Rename speech-related subsystems and add a sample scene for dictation #11348

MaxWang-MS · 2023-01-05T23:29:47Z

Overview

Rename *SpeechRecognitionSubsystem to *DictationSubsystem and rename *PhraseRecognitionSubsystem to *KeywordRecognitionSubsystem based on internal feedback.
Add a sample scene for DictationSubsystem.
Add default profiles for the recognition subsystems.

Zee2 · 2023-01-06T21:54:06Z

Missing a SampleSceneHandMenu, make sure it has one so that folks can navigate through the scenes!

UnityProjects/MRTKDevTemplate/Assets/Scripts/SpeechRecognitionHandler.cs

Zee2 · 2023-01-06T21:58:39Z

The naming is starting to confuse me. If "SpeechRecognition" is actually speech-to-text, or dictation/transcription (instead of event-based recognitions like see-it-say-it) can we call it Dictation or something?

Zee2 · 2023-01-06T21:59:22Z

UnityProjects/MRTKDevTemplate/Assets/Scripts/SpeechRecognitionHandler.cs

+    /// events fired by SpeechRecognitionSubsystem.
+    /// </summary>
+    [AddComponentMenu("MRTK/Examples/Speech Recognition Handler")]
+    public class SpeechRecognitionHandler : MonoBehaviour


Can we make it internal just so folks don't end up taking a dep on it?

This script is a sample script (i.e. in Assembly-CSharp) so not sure if internaling it would do much.

Zee2 · 2023-01-06T22:27:00Z

Mysterious threading error when exiting Play mode

Zee2 · 2023-01-06T22:28:35Z

Huge lagspike when starting recognition

The StartRecognition method takes 230ms, most of it in DictationRecognizer.Create()

Zee2 · 2023-01-06T22:38:21Z

Click the button to stop transcribing doesn't work, it just keeps going! I can take a video if you want, but clicking the button to stop it doesn't seem to have any effect at all

Zee2

Hopefully we can get the threading errors to go away. The only other thing I consider blocking is the fact that the button doesn't seem to stop transcription.

The perf spike is very unfortunate. Hopefully we can offload to a background thread.

MaxWang-MS · 2023-01-10T00:34:36Z

@Zee2 I looked into the spike and tried to move the instantiate of the Unity DictationRecognizer to another thread, but unfortunately discovered that is not possible:

MaxWang-MS · 2023-01-10T00:37:42Z

Fortunately, the spike only appears the first time the Unity recognizer gets created. I will be calling the recognizer constructor once in the subsystem constructor / Start() so that hopefully the hit is only taken at app launch if the user enables the subsystem via the profile.

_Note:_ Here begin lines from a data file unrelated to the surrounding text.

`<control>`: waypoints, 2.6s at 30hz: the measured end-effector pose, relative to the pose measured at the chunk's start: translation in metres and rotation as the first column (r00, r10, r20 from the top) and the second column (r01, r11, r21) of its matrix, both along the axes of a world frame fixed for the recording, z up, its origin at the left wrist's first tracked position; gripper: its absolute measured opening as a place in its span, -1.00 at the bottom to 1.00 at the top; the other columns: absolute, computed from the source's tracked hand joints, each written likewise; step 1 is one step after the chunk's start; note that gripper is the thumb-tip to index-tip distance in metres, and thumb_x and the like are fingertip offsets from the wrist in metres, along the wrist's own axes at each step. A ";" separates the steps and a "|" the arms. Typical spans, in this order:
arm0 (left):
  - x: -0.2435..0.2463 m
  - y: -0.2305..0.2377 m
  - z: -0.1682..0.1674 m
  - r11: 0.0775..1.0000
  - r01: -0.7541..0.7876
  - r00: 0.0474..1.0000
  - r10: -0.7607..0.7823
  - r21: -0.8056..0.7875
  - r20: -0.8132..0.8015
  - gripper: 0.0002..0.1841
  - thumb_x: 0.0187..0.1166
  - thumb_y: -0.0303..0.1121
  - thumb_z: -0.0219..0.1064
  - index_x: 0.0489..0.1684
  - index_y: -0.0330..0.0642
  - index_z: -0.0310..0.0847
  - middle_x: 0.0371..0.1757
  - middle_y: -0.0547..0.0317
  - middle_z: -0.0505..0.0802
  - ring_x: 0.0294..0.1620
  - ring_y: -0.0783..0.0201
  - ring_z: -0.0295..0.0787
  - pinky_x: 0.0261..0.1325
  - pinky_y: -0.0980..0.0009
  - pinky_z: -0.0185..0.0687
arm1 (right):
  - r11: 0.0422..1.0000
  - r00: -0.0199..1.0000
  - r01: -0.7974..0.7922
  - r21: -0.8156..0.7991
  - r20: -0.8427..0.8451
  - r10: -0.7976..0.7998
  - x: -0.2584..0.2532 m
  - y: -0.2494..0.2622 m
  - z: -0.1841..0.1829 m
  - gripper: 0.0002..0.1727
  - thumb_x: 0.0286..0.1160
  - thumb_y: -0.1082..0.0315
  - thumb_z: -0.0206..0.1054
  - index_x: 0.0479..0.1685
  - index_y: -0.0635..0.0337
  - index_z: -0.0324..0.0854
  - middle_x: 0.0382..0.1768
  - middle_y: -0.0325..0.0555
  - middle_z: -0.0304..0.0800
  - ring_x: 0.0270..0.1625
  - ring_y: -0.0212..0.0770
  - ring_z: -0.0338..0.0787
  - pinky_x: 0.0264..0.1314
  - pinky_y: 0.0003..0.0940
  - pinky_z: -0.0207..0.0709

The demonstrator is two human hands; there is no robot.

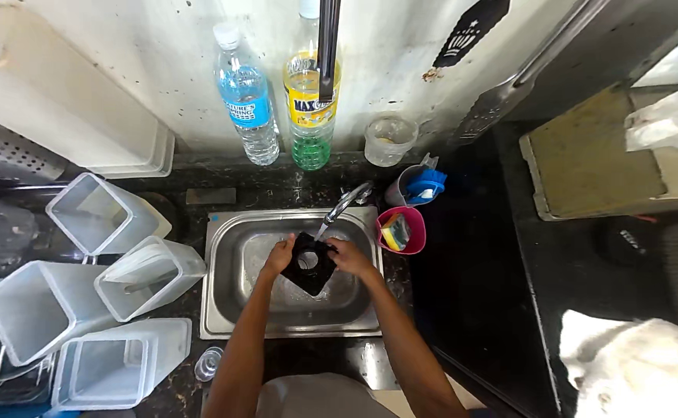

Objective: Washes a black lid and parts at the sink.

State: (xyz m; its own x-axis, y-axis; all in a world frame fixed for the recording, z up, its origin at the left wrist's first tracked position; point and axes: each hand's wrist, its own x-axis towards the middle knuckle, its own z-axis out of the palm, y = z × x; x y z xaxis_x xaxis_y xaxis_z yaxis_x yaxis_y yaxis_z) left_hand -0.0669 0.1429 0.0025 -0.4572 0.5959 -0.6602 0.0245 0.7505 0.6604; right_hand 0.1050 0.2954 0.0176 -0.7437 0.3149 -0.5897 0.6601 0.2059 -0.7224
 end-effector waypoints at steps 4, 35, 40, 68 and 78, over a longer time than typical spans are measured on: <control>0.010 0.025 0.000 0.995 0.066 0.994 -0.071 0.070 0.081 -0.32 0.92 0.03 -0.22 0.23 -0.47 0.65 0.21 -0.42 0.75 0.29 -0.19 0.67 0.41 -0.16 0.47 | 0.987 0.986 0.140 0.080 0.085 -0.146 0.023 -0.006 0.033 -0.52 0.79 0.29 0.06 0.62 0.17 0.46 0.13 0.26 0.80 -0.06 0.09 0.89 0.06 0.04 0.76; 0.062 -0.034 0.005 0.234 -0.963 0.218 0.390 0.133 0.895 -0.49 0.89 -0.04 -0.28 0.38 -0.17 0.47 0.17 -0.06 0.81 0.20 0.06 0.77 0.23 0.11 0.71 | 0.158 0.441 0.571 -0.806 0.139 -0.887 -0.043 -0.091 -0.042 -0.27 0.87 -0.23 -0.32 0.54 0.18 0.40 0.08 0.10 0.82 0.07 -0.05 0.86 0.09 -0.08 0.78; 0.067 -0.042 0.010 0.278 -0.958 0.205 0.479 0.074 0.853 -0.50 0.91 -0.02 -0.28 0.26 -0.18 0.48 -0.04 -0.01 0.83 -0.04 0.11 0.82 0.10 0.15 0.76 | 0.503 0.581 0.657 -0.561 -0.047 -0.812 -0.020 -0.078 -0.052 -0.42 0.93 0.06 -0.15 0.40 0.37 0.56 0.18 0.16 0.77 0.20 -0.12 0.77 0.29 -0.14 0.65; 0.043 0.026 -0.043 0.577 -0.812 0.289 0.525 -0.085 0.801 -0.08 0.56 0.57 -0.34 0.85 0.23 0.01 0.75 -0.14 0.39 0.58 -0.30 0.45 0.25 -0.41 0.53 | 0.868 0.786 0.443 0.223 -0.562 -0.256 0.011 -0.050 -0.014 -0.52 0.28 0.48 0.57 0.23 0.46 0.67 0.13 0.17 0.85 0.19 -0.10 0.86 0.35 -0.19 0.73; 0.069 0.048 -0.027 0.736 -0.632 0.745 0.490 0.242 0.453 -0.10 0.49 -0.47 0.45 0.82 -0.26 -0.09 0.33 -0.31 0.73 0.22 -0.02 0.80 0.33 0.03 0.73 | 0.944 0.811 0.304 -0.129 -0.484 -0.328 -0.005 -0.016 -0.027 -0.57 0.72 0.37 -0.07 0.27 0.56 0.53 0.04 0.10 0.78 0.05 -0.22 0.78 0.19 -0.27 0.69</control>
State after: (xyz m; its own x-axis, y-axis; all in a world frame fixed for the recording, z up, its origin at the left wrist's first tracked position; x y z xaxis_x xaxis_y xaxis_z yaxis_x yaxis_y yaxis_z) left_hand 0.0026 0.1911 -0.0240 -0.5756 0.5224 -0.6292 -0.5978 0.2562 0.7596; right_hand 0.1003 0.2795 -0.0098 -0.8022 0.5658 -0.1908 0.2371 0.0086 -0.9714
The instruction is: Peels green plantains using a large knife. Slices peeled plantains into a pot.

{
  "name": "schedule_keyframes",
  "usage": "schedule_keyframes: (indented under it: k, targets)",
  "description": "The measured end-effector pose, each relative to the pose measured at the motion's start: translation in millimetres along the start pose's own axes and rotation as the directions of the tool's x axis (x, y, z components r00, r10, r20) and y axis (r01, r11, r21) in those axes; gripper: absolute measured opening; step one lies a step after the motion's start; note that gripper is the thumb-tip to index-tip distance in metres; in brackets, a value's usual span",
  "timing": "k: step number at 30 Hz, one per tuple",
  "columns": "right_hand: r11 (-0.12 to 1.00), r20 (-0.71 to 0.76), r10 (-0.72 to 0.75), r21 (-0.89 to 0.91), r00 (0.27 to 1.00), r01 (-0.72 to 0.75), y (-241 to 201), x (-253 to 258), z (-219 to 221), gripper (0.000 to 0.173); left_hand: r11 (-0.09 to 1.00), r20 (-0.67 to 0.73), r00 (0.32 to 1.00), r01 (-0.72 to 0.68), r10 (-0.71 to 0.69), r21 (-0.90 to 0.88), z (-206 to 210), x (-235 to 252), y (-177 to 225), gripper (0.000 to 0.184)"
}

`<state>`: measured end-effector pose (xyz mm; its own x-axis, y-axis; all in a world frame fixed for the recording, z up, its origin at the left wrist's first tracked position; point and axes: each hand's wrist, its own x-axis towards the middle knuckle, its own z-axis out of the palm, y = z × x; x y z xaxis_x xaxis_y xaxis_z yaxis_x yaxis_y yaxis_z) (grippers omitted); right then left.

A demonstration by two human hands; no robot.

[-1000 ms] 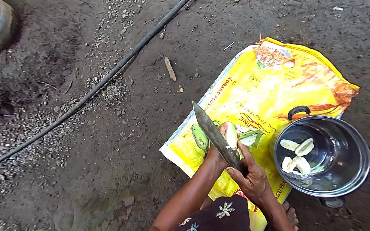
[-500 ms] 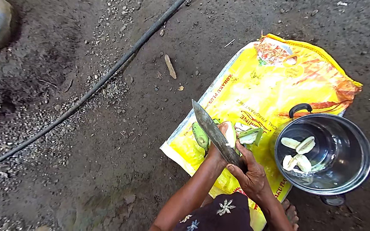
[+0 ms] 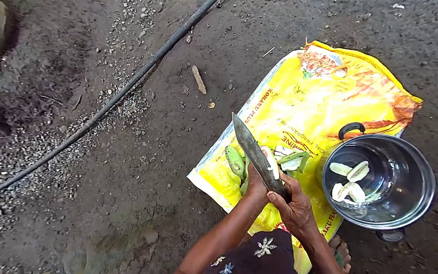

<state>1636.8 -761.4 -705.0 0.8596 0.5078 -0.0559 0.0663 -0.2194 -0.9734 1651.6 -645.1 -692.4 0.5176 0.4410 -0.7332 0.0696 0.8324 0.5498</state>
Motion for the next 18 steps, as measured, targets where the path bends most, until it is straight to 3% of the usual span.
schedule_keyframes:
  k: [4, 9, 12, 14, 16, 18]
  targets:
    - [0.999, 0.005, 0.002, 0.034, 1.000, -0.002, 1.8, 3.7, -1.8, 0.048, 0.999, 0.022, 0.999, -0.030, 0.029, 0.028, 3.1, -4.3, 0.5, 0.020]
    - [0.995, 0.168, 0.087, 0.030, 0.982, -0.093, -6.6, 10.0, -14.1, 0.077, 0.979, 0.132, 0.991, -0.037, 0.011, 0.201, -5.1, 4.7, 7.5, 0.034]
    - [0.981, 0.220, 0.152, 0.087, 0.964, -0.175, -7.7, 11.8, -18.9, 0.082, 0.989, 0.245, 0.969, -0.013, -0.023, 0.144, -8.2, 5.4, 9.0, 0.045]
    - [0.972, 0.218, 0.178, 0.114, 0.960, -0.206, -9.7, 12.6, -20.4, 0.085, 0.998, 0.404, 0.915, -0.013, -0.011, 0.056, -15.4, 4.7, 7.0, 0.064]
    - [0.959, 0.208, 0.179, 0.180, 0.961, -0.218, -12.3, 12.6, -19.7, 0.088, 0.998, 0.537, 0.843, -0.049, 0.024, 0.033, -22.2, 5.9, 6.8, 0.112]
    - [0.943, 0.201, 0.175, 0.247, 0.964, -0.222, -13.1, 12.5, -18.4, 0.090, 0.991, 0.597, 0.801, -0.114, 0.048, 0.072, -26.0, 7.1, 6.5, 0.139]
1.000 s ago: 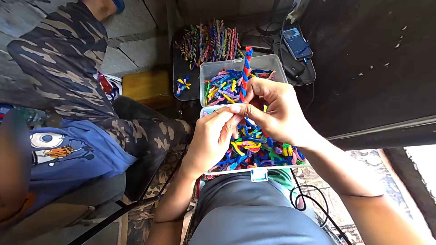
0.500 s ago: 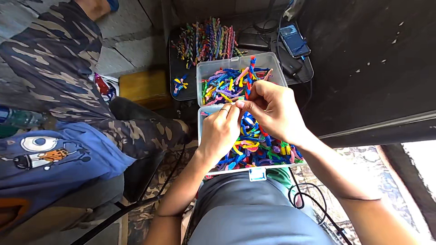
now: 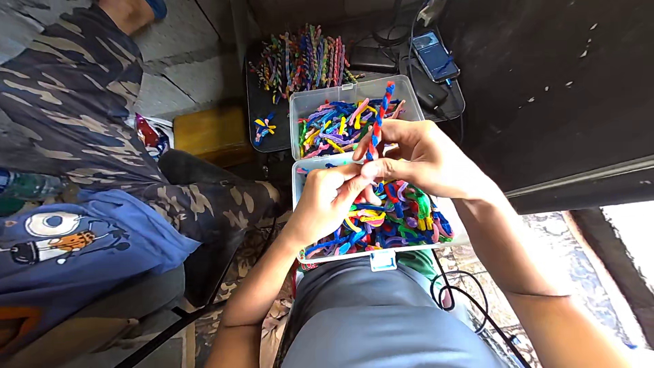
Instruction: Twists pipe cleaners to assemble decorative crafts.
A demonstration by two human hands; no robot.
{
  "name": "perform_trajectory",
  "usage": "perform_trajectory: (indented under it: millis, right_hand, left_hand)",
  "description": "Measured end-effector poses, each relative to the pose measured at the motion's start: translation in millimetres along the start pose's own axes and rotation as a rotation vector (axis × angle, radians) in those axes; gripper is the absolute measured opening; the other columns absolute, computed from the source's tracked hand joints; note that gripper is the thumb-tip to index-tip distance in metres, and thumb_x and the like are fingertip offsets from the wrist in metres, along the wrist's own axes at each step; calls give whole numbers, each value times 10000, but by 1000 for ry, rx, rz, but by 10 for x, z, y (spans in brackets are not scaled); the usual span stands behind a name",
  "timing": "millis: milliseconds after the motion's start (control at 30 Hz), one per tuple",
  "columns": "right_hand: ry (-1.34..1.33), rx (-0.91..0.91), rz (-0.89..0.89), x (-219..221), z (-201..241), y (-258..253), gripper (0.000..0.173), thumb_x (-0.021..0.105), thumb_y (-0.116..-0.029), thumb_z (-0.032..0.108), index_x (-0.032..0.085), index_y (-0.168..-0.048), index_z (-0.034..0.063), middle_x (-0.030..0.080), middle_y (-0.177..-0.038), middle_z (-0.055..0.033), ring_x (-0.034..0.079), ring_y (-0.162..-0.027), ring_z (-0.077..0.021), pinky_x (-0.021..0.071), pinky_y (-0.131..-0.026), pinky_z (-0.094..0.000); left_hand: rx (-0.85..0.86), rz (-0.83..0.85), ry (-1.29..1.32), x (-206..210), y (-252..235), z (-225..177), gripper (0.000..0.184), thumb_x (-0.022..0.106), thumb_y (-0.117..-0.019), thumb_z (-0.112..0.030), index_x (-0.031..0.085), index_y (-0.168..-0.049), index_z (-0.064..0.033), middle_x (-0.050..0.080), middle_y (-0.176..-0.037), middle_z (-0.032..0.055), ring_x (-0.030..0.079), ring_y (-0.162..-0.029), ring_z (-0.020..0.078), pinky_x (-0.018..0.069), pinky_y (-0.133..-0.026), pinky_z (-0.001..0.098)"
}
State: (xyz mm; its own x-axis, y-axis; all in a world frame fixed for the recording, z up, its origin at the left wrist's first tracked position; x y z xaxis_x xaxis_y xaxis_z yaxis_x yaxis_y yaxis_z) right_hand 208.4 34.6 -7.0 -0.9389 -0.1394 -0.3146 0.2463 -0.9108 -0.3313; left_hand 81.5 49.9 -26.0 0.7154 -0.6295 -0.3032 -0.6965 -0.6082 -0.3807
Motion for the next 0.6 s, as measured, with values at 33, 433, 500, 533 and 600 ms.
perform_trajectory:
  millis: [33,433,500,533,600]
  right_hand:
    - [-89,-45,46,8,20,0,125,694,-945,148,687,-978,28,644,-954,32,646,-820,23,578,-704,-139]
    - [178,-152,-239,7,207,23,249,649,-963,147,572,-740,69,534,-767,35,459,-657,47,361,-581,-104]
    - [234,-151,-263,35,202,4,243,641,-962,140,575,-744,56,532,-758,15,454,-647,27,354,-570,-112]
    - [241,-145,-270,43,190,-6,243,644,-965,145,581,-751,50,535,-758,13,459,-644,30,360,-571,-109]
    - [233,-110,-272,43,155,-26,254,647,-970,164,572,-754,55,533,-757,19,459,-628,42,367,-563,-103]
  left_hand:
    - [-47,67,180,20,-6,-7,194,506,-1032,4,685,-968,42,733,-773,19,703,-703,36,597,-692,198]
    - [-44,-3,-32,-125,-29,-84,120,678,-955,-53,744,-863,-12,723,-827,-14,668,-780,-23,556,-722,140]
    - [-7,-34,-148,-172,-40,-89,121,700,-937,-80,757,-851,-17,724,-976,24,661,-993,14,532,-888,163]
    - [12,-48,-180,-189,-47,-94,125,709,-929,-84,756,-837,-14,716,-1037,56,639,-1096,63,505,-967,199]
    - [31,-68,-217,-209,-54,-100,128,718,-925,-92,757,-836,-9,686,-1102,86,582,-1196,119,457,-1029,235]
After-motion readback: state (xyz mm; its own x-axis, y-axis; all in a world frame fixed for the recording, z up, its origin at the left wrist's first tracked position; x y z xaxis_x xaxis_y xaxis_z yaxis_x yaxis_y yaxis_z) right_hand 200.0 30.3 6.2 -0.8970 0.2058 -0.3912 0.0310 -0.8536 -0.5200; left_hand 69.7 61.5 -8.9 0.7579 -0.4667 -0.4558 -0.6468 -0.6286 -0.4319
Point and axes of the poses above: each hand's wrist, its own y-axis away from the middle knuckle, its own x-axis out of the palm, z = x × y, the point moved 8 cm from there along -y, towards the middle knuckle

MaxWang-MS · 2023-01-11T05:18:18Z

Fortunately, the spike only appears the first time the Unity recognizer gets created. I will be calling the recognizer constructor once in the subsystem constructor / Start() so that hopefully the hit is only taken at app launch if the user enables the subsystem via the profile.

Upon further investigation dummy initialization at start does not work. Will file a ticket to Unity regarding the time spike.

MaxWang-MS · 2023-01-11T05:19:05Z

Click the button to stop transcribing doesn't work, it just keeps going! I can take a video if you want, but clicking the button to stop it doesn't seem to have any effect at all

Now fixed!

MaxWang-MS · 2023-01-11T05:19:52Z

Mysterious threading error when exiting Play mode

Fixed as well.

keveleigh · 2023-01-11T21:06:44Z

com.microsoft.mrtk.input/Utilities/SpeechUtils.cs

        {
-            return XRSubsystemHelpers.GetFirstRunningSubsystem<PhraseRecognitionSubsystem>() as PhraseRecognitionSubsystem;
+            return XRSubsystemHelpers.GetFirstRunningSubsystem<KeywordRecognitionSubsystem>() as KeywordRecognitionSubsystem;


nit: is the as KeywordRecognitionSubsystem part needed? I thought this helper returned the same type as the passed-in T

I also wonder if we want to move this to the new pattern @Zee2 is introducing for the hands aggregator in #11333: https://github.com/microsoft/MixedRealityToolkit-Unity/pull/11333/files#diff-6bb0070ef5fe1b4e52210a345ab2f2c2f693e0b9cff69e18e05456aef8969376R160

Basically, deprecating the old helper from HandsUtils and putting it into XRSubsystemHelpers directly

keveleigh · 2023-01-11T21:12:04Z

com.microsoft.mrtk.core/Subsystems/Speech/DictationEventArgs.cs

+    /// <summary>
+    /// Event data associated with the result of dictation.
+    /// </summary>
+    public class DictationResultEventArgs


are these event args reused or one-time-use? if the latter, could they be rewritten as readonly structs to more clearly express the design intent?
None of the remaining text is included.